I deployed a simple Iris model in Databricks Model Serving and exposed it as an endpoint. I’m trying to query the endpoint using a service principal. I can successfully fetch the access token with the following databricks_token() function:
def databricks_token(): 
    token_url = f"https://accounts.cloud.databricks.com/oidc/accounts/{MY_ACCOUNT_ID}/v1/token"
    scope = "all-apis"
    data = {
        "grant_type": "client_credentials",
        "client_id": CLIENT_ID,
        "client_secret": CLIENT_SECRET,
        "scope": scope,
    }
    response = requests.post(token_url, data=data)
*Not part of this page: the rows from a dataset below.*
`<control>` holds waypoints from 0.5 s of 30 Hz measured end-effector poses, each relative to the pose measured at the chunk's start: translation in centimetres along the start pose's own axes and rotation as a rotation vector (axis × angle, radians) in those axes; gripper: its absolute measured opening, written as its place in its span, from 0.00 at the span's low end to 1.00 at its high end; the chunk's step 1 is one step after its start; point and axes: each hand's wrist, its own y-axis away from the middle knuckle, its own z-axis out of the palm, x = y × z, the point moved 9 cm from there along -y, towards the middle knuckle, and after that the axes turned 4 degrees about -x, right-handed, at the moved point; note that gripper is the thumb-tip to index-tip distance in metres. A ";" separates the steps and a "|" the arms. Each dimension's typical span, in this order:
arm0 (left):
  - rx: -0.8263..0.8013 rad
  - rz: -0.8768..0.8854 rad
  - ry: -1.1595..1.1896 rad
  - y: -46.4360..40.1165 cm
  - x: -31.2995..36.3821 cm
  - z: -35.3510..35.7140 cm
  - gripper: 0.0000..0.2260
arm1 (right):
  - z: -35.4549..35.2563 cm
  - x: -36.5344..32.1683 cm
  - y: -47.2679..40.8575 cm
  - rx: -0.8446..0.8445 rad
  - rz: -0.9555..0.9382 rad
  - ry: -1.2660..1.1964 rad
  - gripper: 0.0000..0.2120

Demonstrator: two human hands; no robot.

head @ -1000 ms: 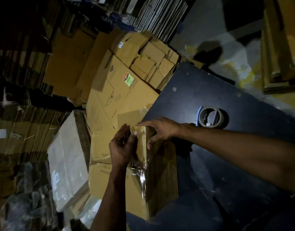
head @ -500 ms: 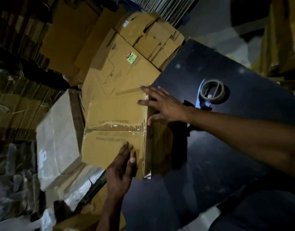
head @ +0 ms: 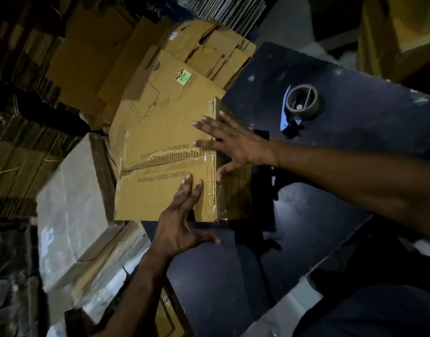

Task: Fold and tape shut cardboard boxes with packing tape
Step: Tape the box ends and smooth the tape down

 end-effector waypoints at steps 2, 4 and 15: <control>-0.022 0.008 -0.007 -0.3 -0.2 -0.3 0.63 | 0.4 0.1 0.4 0.026 0.005 -0.033 0.50; -0.043 0.028 0.012 -0.5 -0.4 -0.7 0.60 | 0.4 0.0 0.4 0.003 -0.022 -0.019 0.49; 0.075 0.110 -0.200 -1.0 -0.4 -1.7 0.45 | 0.8 -3.3 2.0 -0.012 0.043 -0.050 0.42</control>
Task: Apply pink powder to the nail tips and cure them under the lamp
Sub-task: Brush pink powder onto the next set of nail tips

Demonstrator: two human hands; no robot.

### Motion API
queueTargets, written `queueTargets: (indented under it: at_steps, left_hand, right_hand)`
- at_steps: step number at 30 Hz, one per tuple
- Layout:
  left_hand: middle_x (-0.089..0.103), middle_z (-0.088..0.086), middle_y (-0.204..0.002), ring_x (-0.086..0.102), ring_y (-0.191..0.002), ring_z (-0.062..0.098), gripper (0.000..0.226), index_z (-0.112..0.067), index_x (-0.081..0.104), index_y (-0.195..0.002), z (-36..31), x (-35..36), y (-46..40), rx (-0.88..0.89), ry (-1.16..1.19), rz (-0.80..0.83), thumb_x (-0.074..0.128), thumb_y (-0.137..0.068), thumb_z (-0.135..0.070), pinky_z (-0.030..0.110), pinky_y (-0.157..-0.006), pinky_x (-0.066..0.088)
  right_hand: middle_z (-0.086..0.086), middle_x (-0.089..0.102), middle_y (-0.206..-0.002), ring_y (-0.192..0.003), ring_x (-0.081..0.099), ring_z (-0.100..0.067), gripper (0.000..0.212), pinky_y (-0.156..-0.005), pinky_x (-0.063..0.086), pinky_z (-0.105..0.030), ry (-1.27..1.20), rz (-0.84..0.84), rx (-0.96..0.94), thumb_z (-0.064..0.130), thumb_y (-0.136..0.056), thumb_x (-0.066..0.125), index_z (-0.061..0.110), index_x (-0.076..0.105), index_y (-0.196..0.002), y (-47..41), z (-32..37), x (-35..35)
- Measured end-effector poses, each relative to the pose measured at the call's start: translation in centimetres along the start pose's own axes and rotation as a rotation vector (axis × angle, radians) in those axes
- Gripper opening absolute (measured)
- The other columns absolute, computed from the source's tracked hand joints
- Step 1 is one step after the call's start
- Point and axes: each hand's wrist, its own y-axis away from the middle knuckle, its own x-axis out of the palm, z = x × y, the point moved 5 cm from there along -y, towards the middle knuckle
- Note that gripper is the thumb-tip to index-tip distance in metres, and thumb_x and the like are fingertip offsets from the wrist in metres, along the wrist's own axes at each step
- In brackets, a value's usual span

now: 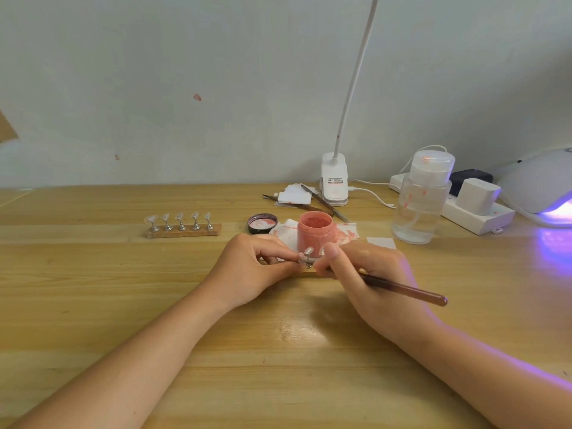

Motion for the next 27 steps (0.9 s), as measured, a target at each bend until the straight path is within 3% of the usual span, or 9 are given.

    token_data = response.json()
    access_token = token_data["access_token"]
    return access_token
Then I try to query the endpoint using score_model():
def score_model():
    url = f"https://{WORKSPACE_HOST}.cloud.databricks.com/serving-endpoints/{MODEL_SERVING_ENDPOINT_NAME}/invocations"
    headers = {'Authorization': f'Bearer {databricks_token()}', 'Content-Type': 'application/json'}
    data_json = json.dumps(data, allow_nan=True)
    response = requests.request(method='POST', headers=headers, url=url, data=data_json)
    if response.status_code != 200:
        raise Exception(f'Request failed with status {response.status_code}, {response.text}')
    return response.json()
print(score_model())
But the call fails with: Exception: Request failed with status 403, {"error_code":"403","message":"Unauthorized access to workspace: xxxxxxxxxx"}
In the Databricks UI, the serving endpoint already has the permission “All workspace users can query”.
What am I missing to allow a service principal to query the model serving endpoint? Do I need to assign additional workspace or service principal permissions beyond the endpoint-level access?
Note that the route optimization is not enabled here.